Traktat, podpisany na początku lat 90. w celu ochrony inwestycji naftowych i gazowych przed ryzykiem politycznym w dawnym ustawodawstwie ZSRR, został od tego czasu nazwany przez państwa członkowskie UE „przestarzałym”. Zamiast tego kraje UE odniosły się do „prawo do regulacji” zgodnie z celami klimatycznymi Paryża.
Polskie prawo stwierdza jednak, że próby reformy nie powiodły się. Prowadzone przez Komisję Europejską rozmowy reformatorskie „nie pozwalają czekać na zmiany klauzuli ISDS kontraktu”, według projekt prawniczy.
A oficjalne oświadczenia krajów UE, że nie będą postępować, najprawdopodobniej nie zostaną uznane za wystarczające przez trybunały arbitrażowe.
Ponadto, „nawet w przypadku porozumienia o modernizacji uwzględniającego oczekiwania RP, proces ratyfikacji zmian Traktatu WE trwałby długo” – czytamy w projekcie ustawy.
Według zwolenników wspólne wyjście krajów UE jest najlepszym rozwiązaniem.
„Skoordynowane wyjście z jak największej liczby krajów byłoby najbardziej skuteczne w zmniejszeniu ryzyka przyszłych roszczeń arbitrażowych. Jednak podpisanie reformy rozszerzyłoby umowę o nowe technologie i nowe regiony, czyniąc ją jeszcze bardziej niebezpieczną z punktu widzenia klimatu i finansów. widzenia”, narzekają Maarfieldowie.

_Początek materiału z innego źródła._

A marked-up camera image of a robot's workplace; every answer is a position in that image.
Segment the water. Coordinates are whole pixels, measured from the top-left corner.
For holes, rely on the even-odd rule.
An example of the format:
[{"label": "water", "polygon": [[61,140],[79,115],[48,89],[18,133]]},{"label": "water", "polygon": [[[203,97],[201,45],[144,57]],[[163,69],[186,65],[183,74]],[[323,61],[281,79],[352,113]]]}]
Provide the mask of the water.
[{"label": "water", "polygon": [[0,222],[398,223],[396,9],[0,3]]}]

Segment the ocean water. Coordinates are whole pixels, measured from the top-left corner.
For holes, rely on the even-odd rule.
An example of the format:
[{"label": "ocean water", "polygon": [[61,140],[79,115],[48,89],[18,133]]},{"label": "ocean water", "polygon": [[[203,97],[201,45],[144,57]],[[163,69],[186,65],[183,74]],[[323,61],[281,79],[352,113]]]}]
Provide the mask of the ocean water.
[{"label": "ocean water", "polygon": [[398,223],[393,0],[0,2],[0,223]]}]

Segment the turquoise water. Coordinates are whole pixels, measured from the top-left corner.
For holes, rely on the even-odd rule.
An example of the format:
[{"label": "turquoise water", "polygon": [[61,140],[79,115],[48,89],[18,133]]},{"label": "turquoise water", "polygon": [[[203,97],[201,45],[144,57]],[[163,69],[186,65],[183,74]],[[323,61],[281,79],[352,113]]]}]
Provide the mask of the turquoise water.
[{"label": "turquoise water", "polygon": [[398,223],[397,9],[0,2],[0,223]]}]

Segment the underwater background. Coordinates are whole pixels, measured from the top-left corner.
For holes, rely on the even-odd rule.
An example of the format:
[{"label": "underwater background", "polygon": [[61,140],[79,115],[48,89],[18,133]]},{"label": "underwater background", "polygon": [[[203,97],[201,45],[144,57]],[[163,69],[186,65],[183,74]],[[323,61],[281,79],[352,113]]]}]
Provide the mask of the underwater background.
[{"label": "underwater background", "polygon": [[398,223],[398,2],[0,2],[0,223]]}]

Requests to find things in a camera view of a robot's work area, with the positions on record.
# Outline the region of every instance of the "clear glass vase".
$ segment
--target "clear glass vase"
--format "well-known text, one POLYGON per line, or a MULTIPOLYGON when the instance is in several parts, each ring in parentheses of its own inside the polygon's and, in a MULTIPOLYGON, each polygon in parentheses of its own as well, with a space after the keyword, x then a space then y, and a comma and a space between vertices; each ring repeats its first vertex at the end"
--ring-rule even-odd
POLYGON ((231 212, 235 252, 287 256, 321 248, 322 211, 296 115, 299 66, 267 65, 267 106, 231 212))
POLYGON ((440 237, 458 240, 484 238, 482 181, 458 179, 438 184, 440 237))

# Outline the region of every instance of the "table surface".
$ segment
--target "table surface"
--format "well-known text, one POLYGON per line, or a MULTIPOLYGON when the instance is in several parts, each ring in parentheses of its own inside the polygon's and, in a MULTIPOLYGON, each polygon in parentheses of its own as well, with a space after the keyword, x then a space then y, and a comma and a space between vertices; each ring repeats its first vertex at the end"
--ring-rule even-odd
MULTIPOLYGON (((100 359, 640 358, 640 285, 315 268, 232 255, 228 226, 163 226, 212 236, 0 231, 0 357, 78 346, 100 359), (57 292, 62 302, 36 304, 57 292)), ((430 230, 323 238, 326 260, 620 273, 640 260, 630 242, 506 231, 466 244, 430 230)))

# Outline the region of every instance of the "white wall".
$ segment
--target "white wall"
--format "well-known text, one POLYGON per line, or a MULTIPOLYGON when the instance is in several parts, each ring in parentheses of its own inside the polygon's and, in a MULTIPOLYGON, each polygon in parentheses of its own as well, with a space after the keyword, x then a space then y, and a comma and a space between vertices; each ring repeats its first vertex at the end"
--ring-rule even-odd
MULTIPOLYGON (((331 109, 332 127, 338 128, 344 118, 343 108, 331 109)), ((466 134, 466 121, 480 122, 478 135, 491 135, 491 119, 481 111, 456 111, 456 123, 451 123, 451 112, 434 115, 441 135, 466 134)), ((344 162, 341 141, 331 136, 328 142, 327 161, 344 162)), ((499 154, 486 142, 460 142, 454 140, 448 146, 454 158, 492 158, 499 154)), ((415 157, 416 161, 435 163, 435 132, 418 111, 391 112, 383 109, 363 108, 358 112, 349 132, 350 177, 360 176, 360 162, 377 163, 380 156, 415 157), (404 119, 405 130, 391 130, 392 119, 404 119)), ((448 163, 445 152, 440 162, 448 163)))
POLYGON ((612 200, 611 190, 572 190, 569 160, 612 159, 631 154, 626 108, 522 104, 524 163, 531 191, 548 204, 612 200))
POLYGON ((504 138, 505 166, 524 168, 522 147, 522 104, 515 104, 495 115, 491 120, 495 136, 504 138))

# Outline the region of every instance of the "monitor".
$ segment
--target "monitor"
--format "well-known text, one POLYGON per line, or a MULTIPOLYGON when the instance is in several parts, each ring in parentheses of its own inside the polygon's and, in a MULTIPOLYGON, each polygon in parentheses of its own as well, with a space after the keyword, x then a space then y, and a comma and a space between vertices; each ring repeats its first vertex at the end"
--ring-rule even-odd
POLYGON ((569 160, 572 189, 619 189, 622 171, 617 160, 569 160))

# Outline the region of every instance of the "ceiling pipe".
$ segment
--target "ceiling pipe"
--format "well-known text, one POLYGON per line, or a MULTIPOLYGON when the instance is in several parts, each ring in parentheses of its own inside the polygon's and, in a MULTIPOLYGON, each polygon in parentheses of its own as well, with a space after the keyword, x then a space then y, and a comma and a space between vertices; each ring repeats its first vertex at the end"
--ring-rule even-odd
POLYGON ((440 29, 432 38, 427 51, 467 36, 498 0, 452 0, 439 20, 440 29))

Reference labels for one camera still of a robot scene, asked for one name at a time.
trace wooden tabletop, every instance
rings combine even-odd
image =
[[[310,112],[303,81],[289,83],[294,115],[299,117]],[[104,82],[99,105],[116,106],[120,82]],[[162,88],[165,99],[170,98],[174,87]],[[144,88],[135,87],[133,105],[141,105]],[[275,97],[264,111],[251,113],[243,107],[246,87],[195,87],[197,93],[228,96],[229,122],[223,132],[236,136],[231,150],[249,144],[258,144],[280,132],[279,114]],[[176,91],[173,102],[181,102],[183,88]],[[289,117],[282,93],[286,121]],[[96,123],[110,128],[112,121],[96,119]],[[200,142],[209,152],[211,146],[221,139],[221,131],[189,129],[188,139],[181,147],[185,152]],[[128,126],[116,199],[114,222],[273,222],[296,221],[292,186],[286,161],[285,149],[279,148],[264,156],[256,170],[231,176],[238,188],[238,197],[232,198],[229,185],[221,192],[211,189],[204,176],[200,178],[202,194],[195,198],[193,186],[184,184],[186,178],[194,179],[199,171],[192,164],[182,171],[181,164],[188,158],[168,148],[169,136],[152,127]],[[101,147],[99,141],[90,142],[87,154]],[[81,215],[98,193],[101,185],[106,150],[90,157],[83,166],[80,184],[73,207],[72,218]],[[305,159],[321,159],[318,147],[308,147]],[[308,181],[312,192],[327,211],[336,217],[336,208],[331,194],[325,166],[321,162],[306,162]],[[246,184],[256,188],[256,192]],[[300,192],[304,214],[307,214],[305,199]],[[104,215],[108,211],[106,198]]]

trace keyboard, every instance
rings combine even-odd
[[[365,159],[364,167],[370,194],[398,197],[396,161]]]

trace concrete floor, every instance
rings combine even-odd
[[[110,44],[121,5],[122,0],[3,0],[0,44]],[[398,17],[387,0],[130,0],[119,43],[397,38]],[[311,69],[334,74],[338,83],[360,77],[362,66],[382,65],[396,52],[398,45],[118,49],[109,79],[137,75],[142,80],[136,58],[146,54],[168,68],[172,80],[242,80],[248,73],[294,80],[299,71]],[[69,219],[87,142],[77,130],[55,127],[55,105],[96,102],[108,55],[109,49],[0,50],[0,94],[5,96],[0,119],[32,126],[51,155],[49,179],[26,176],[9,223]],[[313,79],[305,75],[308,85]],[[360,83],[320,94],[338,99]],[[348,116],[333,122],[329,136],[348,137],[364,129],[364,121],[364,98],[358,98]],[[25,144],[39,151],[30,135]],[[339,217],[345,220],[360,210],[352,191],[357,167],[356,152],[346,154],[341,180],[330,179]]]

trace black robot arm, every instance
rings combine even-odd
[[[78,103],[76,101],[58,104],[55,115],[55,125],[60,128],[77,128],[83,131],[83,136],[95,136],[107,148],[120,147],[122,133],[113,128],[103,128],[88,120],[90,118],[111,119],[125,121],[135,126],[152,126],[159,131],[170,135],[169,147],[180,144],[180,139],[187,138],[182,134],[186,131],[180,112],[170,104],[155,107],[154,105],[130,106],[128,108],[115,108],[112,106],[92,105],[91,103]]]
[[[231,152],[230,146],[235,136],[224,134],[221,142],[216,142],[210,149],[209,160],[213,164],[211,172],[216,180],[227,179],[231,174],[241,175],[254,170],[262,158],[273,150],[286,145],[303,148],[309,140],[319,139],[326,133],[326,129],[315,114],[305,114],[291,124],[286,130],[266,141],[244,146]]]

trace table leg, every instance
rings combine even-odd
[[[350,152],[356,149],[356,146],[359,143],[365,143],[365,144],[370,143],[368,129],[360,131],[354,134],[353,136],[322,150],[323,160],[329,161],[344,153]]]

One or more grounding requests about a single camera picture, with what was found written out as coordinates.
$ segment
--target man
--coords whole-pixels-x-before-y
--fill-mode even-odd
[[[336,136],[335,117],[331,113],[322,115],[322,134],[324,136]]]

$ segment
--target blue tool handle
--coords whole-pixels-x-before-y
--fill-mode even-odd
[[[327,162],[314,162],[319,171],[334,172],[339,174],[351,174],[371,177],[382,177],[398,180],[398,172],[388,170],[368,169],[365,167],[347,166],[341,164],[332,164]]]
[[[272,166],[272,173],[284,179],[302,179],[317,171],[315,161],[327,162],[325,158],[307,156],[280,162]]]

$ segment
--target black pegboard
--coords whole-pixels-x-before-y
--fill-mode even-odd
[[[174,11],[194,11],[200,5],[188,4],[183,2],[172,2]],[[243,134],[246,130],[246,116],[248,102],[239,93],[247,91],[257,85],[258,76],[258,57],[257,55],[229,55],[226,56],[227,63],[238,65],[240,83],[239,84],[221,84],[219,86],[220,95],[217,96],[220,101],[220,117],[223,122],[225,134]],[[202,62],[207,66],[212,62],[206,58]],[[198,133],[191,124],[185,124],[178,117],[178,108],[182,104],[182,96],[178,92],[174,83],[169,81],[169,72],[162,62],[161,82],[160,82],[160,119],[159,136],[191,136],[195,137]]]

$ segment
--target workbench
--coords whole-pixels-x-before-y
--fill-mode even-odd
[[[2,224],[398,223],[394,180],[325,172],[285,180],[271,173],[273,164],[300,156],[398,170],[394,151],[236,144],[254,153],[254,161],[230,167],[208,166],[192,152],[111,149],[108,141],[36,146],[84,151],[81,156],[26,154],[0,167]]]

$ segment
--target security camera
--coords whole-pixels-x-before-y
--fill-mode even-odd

„Polska podjęła teraz logiczny krok opuszczenia ECT. Wzywamy inne kraje, które również wyraziły krytykę, takie jak Hiszpania, Francja, Holandia i Niemcy, aby również odrzuciły propozycję reform i wycofały się z traktatu” – powiedział Paul de Clerck z Friends of the Earth Europe.
[Bearbeitet von Alice Taylor]
„Komunikator. Profesjonalny badacz kawy. Irytująco skromny fanatyk popkultury. Oddany student. Przyjazny ćpun mediów społecznościowych”.